[Data excerpts]

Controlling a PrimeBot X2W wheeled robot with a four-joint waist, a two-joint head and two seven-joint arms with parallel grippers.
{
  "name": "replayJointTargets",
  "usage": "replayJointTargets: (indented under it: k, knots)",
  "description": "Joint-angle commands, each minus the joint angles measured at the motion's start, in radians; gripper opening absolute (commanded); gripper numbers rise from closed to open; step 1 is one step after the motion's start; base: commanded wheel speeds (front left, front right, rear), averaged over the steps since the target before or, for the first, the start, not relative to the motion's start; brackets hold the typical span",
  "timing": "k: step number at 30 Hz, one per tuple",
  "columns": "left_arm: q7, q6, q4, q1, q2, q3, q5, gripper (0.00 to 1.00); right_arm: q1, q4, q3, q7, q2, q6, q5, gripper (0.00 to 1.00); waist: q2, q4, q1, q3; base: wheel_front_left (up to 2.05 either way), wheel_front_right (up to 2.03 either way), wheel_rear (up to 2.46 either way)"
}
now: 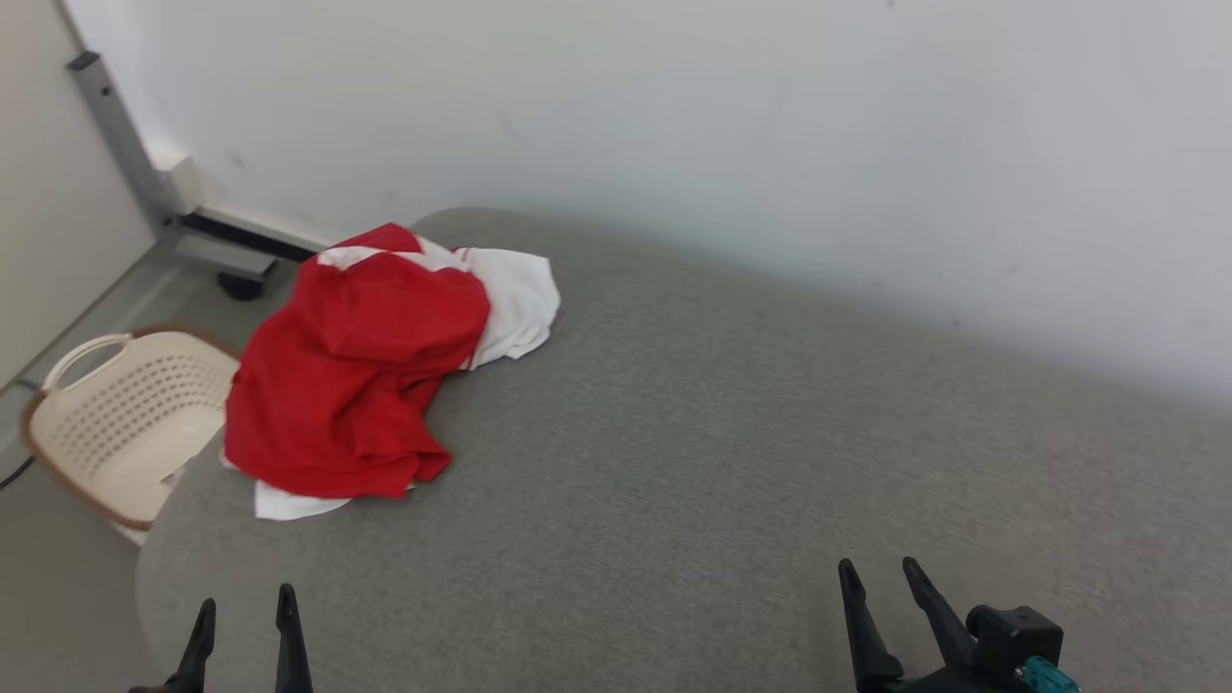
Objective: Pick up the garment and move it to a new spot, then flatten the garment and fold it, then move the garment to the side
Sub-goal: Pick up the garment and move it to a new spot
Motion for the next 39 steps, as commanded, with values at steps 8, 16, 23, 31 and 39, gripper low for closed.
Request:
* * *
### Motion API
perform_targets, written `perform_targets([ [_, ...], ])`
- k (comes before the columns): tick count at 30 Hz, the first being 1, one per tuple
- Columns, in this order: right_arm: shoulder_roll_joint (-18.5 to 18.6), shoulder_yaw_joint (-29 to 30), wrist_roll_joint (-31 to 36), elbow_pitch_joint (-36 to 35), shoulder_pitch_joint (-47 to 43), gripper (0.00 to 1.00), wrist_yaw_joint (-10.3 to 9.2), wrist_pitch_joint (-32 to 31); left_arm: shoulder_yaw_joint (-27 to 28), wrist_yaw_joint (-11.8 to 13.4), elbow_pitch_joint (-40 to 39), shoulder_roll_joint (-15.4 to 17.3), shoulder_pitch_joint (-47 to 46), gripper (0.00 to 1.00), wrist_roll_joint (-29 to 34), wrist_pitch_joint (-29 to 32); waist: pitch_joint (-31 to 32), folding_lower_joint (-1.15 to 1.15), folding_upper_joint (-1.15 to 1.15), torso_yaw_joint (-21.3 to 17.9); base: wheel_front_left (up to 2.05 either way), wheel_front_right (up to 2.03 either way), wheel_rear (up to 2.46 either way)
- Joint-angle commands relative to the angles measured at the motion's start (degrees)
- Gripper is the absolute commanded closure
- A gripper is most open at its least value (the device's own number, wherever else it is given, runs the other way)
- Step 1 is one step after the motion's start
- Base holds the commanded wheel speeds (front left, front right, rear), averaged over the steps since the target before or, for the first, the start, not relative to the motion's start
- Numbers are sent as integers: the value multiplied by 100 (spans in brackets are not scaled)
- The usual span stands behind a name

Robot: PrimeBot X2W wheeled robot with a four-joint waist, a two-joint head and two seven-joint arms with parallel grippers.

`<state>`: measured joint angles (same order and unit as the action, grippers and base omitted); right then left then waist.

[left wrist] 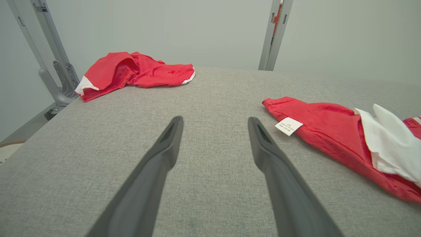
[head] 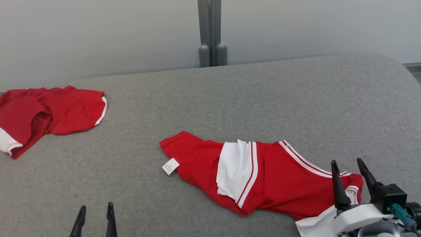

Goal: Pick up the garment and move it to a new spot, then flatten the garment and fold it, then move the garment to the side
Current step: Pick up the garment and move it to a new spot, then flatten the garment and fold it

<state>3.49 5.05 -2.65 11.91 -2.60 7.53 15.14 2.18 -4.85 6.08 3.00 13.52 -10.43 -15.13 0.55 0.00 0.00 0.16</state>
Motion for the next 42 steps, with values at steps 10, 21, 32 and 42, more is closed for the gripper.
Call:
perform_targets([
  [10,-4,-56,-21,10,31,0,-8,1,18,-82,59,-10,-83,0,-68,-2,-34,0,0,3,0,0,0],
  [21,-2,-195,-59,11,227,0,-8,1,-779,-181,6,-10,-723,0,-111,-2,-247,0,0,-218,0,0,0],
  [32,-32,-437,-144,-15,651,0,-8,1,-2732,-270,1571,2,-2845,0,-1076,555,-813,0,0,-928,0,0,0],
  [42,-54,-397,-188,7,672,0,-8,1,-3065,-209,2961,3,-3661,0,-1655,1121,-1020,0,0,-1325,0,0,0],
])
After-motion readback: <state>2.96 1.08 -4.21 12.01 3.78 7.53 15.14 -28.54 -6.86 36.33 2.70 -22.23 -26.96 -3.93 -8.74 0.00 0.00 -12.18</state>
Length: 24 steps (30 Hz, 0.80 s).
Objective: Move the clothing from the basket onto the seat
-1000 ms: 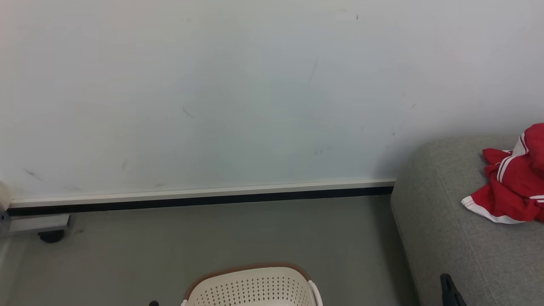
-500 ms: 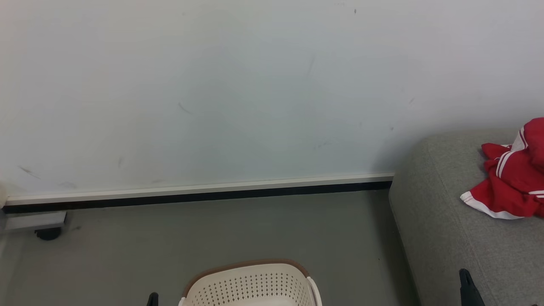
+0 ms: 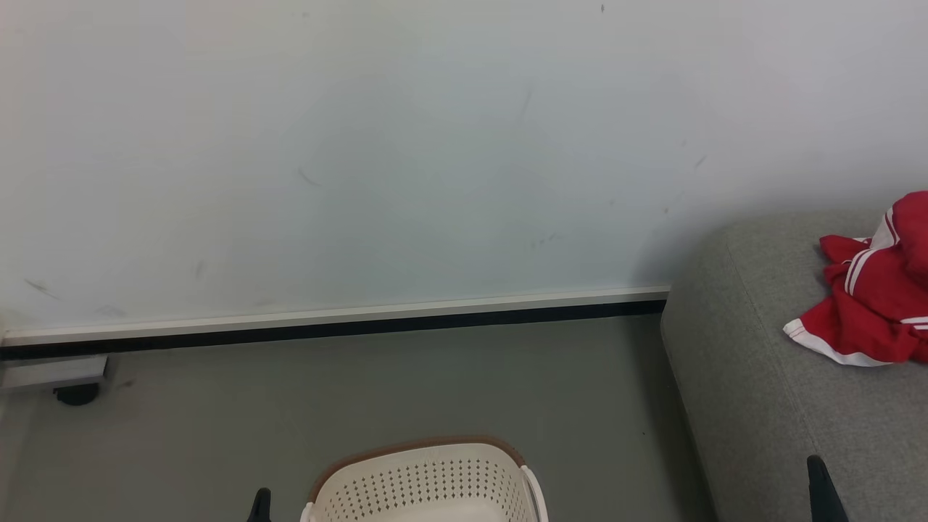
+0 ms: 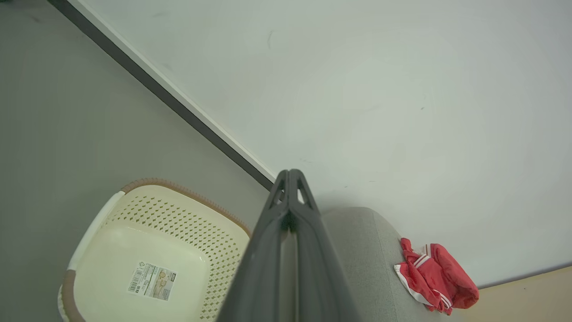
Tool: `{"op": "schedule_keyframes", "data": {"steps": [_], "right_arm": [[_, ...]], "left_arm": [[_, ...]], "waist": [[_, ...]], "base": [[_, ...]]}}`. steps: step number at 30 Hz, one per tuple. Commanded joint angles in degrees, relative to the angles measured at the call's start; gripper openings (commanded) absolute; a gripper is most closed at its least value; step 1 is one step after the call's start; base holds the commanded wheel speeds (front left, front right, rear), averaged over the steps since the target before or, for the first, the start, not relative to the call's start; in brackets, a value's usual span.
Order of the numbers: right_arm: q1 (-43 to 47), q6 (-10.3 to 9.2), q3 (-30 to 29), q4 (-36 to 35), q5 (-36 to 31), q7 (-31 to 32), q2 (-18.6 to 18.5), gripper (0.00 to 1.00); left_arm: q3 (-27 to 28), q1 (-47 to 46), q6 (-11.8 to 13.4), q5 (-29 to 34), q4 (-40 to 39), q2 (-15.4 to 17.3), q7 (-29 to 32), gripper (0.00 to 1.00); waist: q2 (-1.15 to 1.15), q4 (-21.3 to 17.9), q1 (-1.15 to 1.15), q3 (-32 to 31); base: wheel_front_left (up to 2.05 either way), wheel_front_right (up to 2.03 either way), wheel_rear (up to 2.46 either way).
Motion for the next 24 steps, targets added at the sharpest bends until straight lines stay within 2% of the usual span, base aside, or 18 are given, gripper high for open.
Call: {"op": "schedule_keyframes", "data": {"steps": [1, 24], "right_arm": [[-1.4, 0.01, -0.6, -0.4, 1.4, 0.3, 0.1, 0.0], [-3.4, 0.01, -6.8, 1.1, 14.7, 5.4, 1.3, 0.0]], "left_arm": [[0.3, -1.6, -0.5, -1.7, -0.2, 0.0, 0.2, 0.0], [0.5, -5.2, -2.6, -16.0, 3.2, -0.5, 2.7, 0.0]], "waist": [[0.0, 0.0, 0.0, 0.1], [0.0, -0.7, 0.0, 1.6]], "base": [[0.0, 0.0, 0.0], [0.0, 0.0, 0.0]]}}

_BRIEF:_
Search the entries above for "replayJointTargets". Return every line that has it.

_OUTPUT OF THE EXERCISE:_
  "name": "replayJointTargets",
  "usage": "replayJointTargets: (indented under it: k, knots)",

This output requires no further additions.